Traditionalistes vs progressistes : des responsabilités égales ?

Régulièrement, à l’occasion des soubresauts de l’actualité religieuse, cette problématique revient, sur fond de culpabilisations respectives.

Dans la présente crise de l’Église, qui n’en finit pas de durer, il est fréquent que soit fait le procès moral des traditionalistes, ennemis du progrès, têtes dures, rebelles et anarchistes. Dans le meilleur des cas, s’il est concédé que les progressistes ne sont pas tristes non plus, et qu’ils n’ont pas peu de part en cette crise, il est souvent avancé qu’au fond, c’est un beau match, où les uns valent bien les autres, dans une responsabilité partagée d’un désordre communément entretenu. Ce seraient Adam et Ève se renvoyant mutuellement la responsabilité de leur péché commun.

Cette vision, en réalité, procède d’une méconnaissance de l’histoire car, non, les responsabilités ne sont pas égales. Elles ne l’ont jamais été. La balance, en effet, n’est jamais égale entre ce qui cherche à détruire, pour la promotion d’une vision de l’Église inspirée par l’esprit du monde, et ce qui cherche à la défendre pour qu’elle demeure ce qu’elle a toujours été. Les progressistes ont apporté la ruine ; les traditionalistes ont résisté pour l’éviter. De quelque couleur qu’on veuille les peindre, et quels qu’aient été leurs erreurs et leurs défauts, cela ne change rien. Ainsi est l’histoire de cette balance, déséquilibrée, devant Dieu et devant les hommes.

Il en est ainsi du rapport de leurs comportements respectifs comme il en est du rapport de la tradition et du progressisme eux-mêmes, auxquels s’attachent respectivement les uns et les autres.

À cet égard, il est difficile de ne pas faire siens ces mots du vénéré P. Arintero (1860-1928), auquel on ne peut assurément pas reprocher d’avoir ignoré ce que « progrès » ou « évolution » voulaient dire. Il s’exprimait ainsi en 1909, en pleine période moderniste : « De nos jours, il est très important de mettre tout en œuvre pour favoriser l’étude de la tradition, afin d’être en mesure de bien distinguer les traditions légitimes – que nous devons apprécier comme des trésors du ciel – de celles qui sont illégitimes et nous causent tant de dommages » [1].

Plus de cinquante ans après la réforme liturgique, ce ne serait pas une mauvaise idée de s’adonner à cette tâche, afin de faire le bilan des progrès utiles, mais aussi des médiocrités qu’il serait sage, voire urgent d’abandonner.

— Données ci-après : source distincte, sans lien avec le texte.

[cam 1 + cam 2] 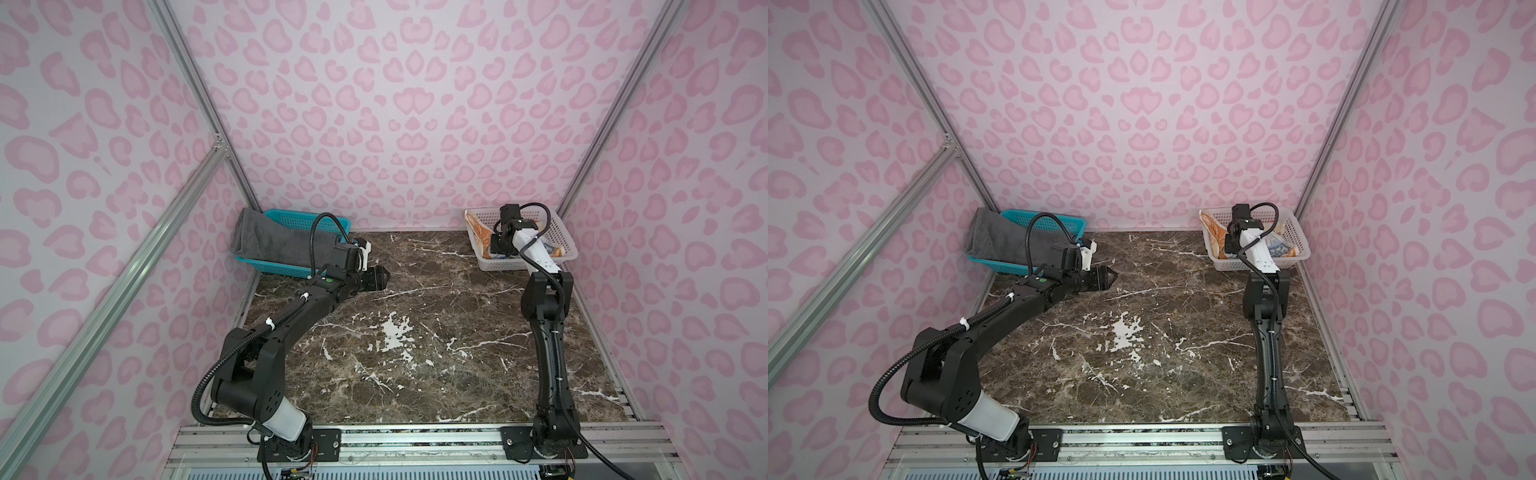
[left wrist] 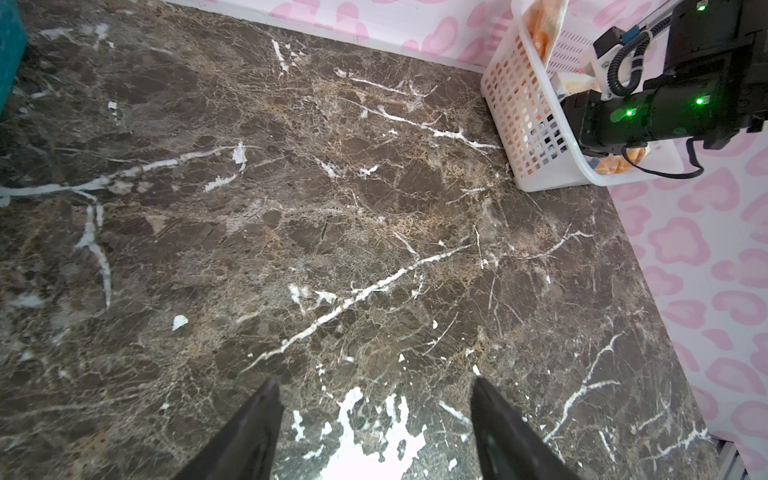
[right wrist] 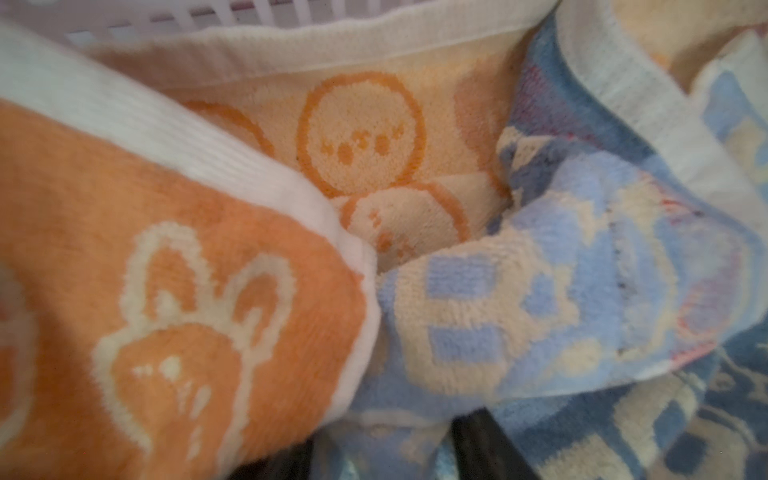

Le P. Arintero ajoutait : « L’esprit traditionaliste, dans ses justes limites et son véritable sens [NB : ce qui indique la mesure qu’il faut aussi avoir en ce domaine], n’est pas simplement bon et saint, il est nécessaire. Sans lui, le progrès serait impossible. Celui-ci consiste à conserver et non pas à perdre ni à mettre en péril, mais à accroître dans la mesure du possible le bien déjà acquis, éprouvé et consolidé. Or on ne peut conserver ce dernier sans lui vouer un grand amour. Comme celui-ci n’est pas infaillible, il vaut mieux qu’il pèche par un certain excès que par défaut, parce que ce défaut expose à risquer ce qui, étant irremplaçable, a beaucoup de valeur, alors qu’un petit ou un apparent excès d’amour de la tradition, en même temps qu’il maintient fermement tout ce qui a été acquis de bon, permet que le cours du progrès lui-même avance avec ordre et sécurité ; il l’empêche de dérailler et de prendre une orientation néfaste. »

Voilà des paroles fort sages, qui venaient établir, en pleine tourmente, une juste mesure entre traditionalisme et progressisme. 

L’exactitude de cette mesure n’a pas été démentie depuis lors, dont il résulte qu’un traditionalisme bien ordonné sera toujours préférable à n’importe quel progressisme, lequel est par nature aventureux et destructeur.

Patrick Poydenot


[1] Desenvolvimiento y vitalidad de la Iglesia, vol. III.